Recession, crisis, and panic almost always lead to times of financial emergencies. Where do people turn when these times are upon us? Fintech businesses such as online lenders serve as an important lifeline for consumers who are unable to access credit from their own banks and credit card providers, something far more common in the United States than many may think.
Unfortunately, fraudsters in every industry cause harm for the companies that are playing by the rules. The online lending industry is no different. Online lending companies provide a valuable service, but bad actors give everyone a bad rap. It is incumbent on every leader and innovator in the space to be vigilant and help root out fraudsters seeking to exploit consumers and businesses alike. As a fintech service provider, I have repeatedly called for sensible regulations that attack the scammers while allowing the good actors in the industry to serve their customers.
I founded the initiative ReformOnlineLending.org, which provides an outlet for employees who work in the industry to report bad actors or actions they have identified. Visitors can submit information that we provide directly to federal regulators and law enforcement for investigation.
Recently, the Los Angeles Times spotlighted the work of the Online Lenders Alliance (OLA) to prevent fraud. The LA Times reported that:
OLA hired an outside firm to build a program that will search the Web for sites using the term “no credit check.” The group is now picking out sites that are controlled by lenders or loan advertisers and asking them to take down any “no credit check” claims and fix other problems.
OLA Chief Executive Lisa McGreevy said the group has done similar monitoring work before, but only manually – typing various terms into Web searches, browsing sites and looking for misleading language or other bad practices.
This is the first time that the group has tried a more systematic approach.
“We’re trying to be the cop on the beat,” McGreevy said. “We’re not interested in having bad actors or people who do fraudulent business giving our good lenders a bad name.”
I applaud the efforts of the Online Lenders Alliance and others who are helping to systematically eliminate fraudsters and scammers who target consumers.

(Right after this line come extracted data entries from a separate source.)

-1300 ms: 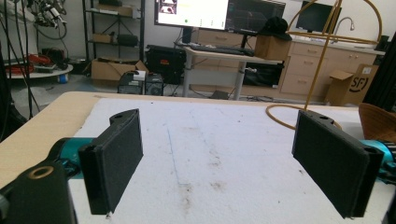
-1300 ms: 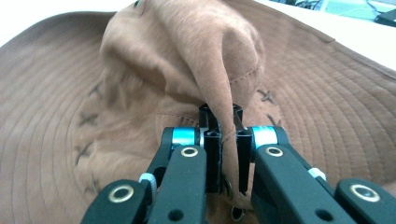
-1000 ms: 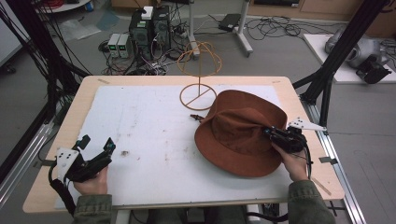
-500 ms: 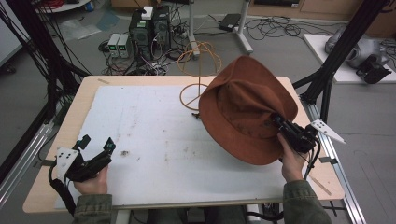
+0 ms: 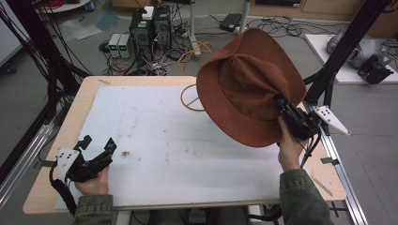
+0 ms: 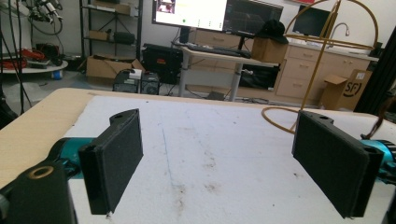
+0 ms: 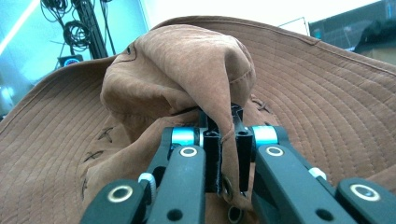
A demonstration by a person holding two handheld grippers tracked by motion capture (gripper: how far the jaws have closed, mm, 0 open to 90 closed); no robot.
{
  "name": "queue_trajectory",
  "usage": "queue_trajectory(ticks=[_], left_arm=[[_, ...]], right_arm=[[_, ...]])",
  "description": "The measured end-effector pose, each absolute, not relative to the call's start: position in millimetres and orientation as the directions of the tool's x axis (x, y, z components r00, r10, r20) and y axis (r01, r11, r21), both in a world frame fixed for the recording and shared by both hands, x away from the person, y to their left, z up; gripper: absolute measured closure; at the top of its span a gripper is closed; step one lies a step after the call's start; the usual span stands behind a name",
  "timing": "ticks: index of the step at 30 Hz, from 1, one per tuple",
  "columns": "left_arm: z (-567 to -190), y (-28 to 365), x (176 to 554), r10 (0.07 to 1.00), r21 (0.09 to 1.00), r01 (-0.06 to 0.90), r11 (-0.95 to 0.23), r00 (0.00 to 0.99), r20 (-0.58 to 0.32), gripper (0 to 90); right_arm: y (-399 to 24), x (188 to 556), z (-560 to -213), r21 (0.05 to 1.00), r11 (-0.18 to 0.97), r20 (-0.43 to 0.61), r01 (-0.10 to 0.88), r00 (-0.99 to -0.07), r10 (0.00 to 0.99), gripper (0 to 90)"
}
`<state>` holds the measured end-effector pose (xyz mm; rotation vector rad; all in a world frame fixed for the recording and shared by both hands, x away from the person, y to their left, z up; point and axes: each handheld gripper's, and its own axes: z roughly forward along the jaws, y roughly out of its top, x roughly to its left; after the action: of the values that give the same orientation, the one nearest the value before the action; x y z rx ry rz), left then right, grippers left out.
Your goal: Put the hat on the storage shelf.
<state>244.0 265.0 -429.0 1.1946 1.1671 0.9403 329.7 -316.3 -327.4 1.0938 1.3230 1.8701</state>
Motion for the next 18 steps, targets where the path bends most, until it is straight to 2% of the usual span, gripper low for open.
queue_trajectory(ticks=[8, 18], left_arm=[[-430, 265, 245, 0.967, 0.985, 0.045, 0.167, 0.187, -0.173, 16.5], [-432, 268, 248, 0.967, 0.984, 0.051, 0.168, 0.187, -0.175, 16.6]], right_arm=[[-287, 358, -293, 0.966, -0.257, 0.211, -0.027, -0.491, 0.845, 87.4], [-248, 399, -260, 0.970, -0.239, 0.186, -0.040, -0.509, 0.841, 87.3]])
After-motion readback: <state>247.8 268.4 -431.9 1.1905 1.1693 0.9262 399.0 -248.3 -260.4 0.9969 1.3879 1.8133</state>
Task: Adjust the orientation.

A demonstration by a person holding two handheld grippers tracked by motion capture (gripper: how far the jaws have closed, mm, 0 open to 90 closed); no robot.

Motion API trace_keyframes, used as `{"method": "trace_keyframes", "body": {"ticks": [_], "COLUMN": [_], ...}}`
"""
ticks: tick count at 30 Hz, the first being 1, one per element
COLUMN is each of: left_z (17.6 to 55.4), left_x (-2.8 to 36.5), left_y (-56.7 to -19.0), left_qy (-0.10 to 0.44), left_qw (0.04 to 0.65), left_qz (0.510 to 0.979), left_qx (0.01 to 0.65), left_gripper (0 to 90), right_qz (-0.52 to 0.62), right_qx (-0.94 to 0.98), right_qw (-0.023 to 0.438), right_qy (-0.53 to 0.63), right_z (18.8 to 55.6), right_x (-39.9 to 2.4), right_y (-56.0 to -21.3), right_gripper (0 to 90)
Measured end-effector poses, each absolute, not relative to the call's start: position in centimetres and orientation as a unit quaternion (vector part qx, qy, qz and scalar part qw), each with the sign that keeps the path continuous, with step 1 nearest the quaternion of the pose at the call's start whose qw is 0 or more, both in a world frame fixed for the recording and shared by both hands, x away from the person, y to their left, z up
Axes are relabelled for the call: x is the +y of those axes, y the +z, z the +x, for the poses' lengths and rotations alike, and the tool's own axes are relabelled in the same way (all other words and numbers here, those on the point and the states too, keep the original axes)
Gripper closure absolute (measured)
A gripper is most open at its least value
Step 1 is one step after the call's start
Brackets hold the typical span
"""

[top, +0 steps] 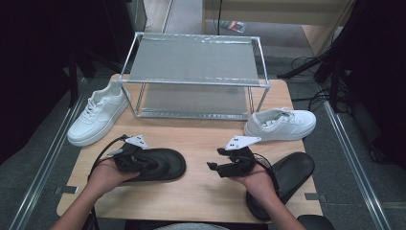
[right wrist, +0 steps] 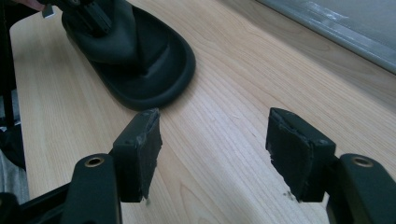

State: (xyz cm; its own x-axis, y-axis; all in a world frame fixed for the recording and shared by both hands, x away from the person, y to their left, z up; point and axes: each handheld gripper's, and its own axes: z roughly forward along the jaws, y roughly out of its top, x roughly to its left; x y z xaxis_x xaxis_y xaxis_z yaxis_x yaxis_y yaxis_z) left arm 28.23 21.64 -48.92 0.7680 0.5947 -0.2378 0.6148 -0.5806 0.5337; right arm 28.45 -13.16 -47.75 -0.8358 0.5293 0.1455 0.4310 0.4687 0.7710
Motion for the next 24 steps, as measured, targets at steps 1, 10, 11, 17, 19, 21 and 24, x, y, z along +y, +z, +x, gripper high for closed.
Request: {"method": "trace_keyframes", "body": {"ticks": [1,10,11,17,19,21,24], "left_z": [28.2,30.0,30.0,31.3,31.9,32.0,32.5], "left_x": [21.6,17.8,17.8,15.0,13.6,13.1,11.2], "left_y": [-48.9,-48.9,-48.9,-48.7,-48.8,-48.8,-48.8], "left_qy": [-0.016,-0.021,-0.021,-0.024,-0.029,-0.028,-0.029], "left_qw": [0.307,0.318,0.318,0.326,0.328,0.330,0.331], "left_qz": [0.889,0.891,0.891,0.895,0.898,0.897,0.902], "left_qx": [0.340,0.323,0.323,0.304,0.293,0.292,0.276], "left_gripper": [90.0,90.0,90.0,90.0,90.0,90.0,90.0], "right_qz": [0.281,0.299,0.300,0.308,0.311,0.314,0.321], "right_qx": [0.855,0.849,0.848,0.844,0.843,0.842,0.840], "right_qw": [0.057,0.069,0.072,0.075,0.079,0.079,0.080], "right_qy": [0.432,0.431,0.431,0.432,0.431,0.431,0.430], "right_z": [28.4,27.9,27.9,27.6,27.5,27.4,27.2], "right_x": [-13.2,-14.2,-14.3,-14.8,-15.1,-15.2,-15.6], "right_y": [-47.8,-47.7,-47.7,-47.7,-47.8,-47.8,-47.8], "right_gripper": [36.8,36.9,36.9,37.0,37.0,37.0,37.2]}}
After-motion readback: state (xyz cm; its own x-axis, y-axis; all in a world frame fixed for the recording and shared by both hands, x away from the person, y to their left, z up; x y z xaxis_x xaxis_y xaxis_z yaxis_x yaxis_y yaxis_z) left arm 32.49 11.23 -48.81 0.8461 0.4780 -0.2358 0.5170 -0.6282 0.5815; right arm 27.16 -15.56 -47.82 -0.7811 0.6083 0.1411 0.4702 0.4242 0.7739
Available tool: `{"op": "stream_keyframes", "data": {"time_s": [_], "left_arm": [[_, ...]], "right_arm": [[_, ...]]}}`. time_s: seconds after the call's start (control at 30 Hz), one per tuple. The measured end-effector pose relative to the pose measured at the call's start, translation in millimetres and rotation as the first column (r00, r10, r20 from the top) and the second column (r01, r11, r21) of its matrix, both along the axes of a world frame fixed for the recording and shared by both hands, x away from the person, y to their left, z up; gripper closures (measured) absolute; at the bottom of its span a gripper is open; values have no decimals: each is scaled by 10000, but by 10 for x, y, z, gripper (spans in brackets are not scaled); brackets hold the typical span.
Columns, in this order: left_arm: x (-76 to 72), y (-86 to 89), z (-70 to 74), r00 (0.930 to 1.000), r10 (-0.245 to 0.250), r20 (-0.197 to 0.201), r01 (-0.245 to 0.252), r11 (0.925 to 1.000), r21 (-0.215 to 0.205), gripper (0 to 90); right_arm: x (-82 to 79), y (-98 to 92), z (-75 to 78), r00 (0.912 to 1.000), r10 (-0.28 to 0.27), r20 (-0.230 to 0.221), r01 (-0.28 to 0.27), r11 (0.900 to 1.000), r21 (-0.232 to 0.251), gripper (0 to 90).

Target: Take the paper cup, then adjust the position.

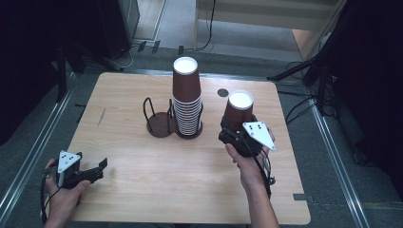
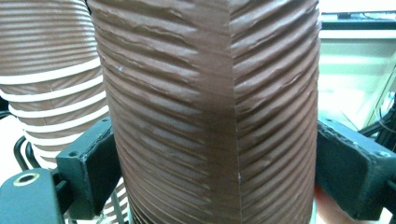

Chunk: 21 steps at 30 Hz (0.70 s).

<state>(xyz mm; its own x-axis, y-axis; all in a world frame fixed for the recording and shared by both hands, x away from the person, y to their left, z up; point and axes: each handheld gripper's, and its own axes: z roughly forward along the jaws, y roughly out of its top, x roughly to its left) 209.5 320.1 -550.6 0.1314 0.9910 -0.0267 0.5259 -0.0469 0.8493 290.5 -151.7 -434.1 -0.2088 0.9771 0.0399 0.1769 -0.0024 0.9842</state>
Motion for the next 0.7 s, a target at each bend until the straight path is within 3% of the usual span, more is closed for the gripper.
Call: {"op": "stream_keyframes", "data": {"time_s": [0.03,0.1,0.2,0.27,0.43,0.53,0.7], "left_arm": [[-3,-17,16,10000,-64,-3,64,9999,99,53],[-6,-43,75,9997,-257,31,258,9991,-333,34],[0,-160,212,9986,-442,284,451,9985,-316,34],[7,-260,320,9953,-854,447,871,9954,-389,34],[47,-599,545,9769,-1982,796,2025,9781,-490,34],[111,-760,636,9676,-2317,1001,2404,9668,-862,34],[263,-950,743,9578,-2640,1138,2774,9526,-1249,34]], "right_arm": [[-12,-8,-17,10000,6,-50,-6,10000,39,100],[-50,-31,-69,9998,7,-190,-5,10000,67,100],[-100,-55,-137,9994,10,-333,-6,9999,110,100],[-124,-65,-174,9991,-24,-417,29,9999,121,100],[-174,-60,-239,9982,27,-596,-20,9999,120,100],[-200,-42,-258,9977,121,-664,-116,9999,87,100],[-233,-17,-308,9966,156,-807,-152,9999,55,99]]}}
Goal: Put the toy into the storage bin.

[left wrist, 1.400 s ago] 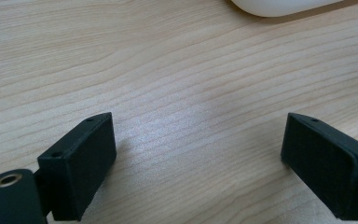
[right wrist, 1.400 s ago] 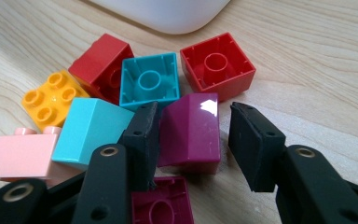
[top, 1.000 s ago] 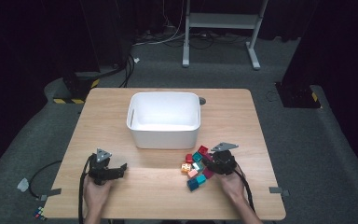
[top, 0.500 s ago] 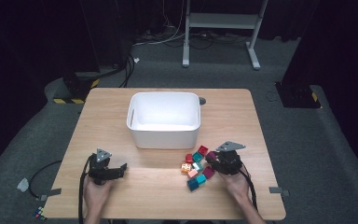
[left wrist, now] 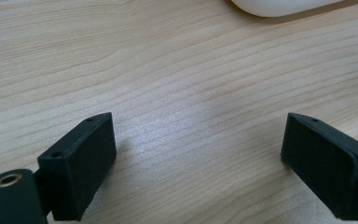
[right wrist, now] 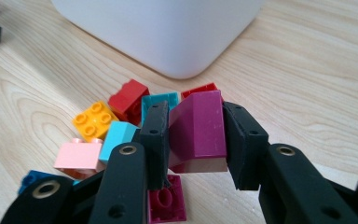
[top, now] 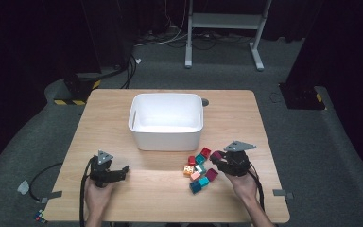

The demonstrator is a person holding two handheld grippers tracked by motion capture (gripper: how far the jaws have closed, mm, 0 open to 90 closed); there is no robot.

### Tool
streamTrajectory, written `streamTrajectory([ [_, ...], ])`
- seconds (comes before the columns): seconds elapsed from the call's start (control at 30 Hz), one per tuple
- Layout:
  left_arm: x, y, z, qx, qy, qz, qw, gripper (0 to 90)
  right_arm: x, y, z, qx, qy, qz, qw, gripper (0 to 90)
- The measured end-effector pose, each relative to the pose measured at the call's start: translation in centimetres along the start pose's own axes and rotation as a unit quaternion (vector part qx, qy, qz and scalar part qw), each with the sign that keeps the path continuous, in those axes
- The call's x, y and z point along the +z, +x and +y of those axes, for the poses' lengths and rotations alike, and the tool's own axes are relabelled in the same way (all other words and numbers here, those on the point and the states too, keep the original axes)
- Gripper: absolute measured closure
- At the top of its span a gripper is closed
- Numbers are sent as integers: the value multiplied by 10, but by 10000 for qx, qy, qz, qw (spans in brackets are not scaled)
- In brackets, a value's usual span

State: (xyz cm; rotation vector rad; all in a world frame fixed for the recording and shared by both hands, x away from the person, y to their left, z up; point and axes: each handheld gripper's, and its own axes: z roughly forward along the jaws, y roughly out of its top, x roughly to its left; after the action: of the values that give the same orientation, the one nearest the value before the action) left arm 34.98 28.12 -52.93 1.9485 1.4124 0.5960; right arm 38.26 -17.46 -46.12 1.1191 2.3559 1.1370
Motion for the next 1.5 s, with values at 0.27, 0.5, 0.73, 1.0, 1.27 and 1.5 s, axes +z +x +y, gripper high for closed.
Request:
streamTrajectory([
  [0.27, 0, 0, 0, 10, -1, 4, 10000, 102, -8, 1, 11, 78, -106, 221, 9997, 634],
  [0.5, 0, 0, 0, 11, 0, 4, 10000, 102, -17, 1, 27, 9, -243, 295, 9993, 634],
  [0.73, 0, 0, 0, 0, -1, 1, 10000, 102, -25, 1, 50, -114, -395, 339, 9986, 634],
  [1.0, 0, 0, 0, 0, -2, 1, 10000, 102, -29, -2, 72, -108, -548, 424, 9975, 634],
  [1.27, 0, 0, 0, -2, -14, 20, 10000, 113, -30, -8, 94, -74, -642, 504, 9966, 633],
  [1.5, 0, 0, 0, -4, -16, 25, 10000, 115, -23, -7, 116, -163, -627, 524, 9965, 633],
])
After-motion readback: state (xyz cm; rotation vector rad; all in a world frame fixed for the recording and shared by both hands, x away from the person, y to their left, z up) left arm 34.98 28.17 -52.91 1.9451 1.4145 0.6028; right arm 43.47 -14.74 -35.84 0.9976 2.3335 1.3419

Government regulators and consumer groups should recognize these efforts and understand that legitimate businesses, especially those in highly scrutinized industries, often place a greater emphasis on customer service. This is one of the reasons the Consumer Financial Protection Bureau’s complaint database receives so few complaints from customers who use alternative lenders, while more traditional financial institutions like banks and credit card companies receive some of the highest.
No matter what industry you are in, when fraudsters strike, it gives the whole industry a black eye. Government regulators play an important role in ensuring the financial marketplace is safe for consumers, but state and federal regulators should not ignore or dismiss the great work the industry is doing to root out fraud and provide a better and safer borrowing experience for customers.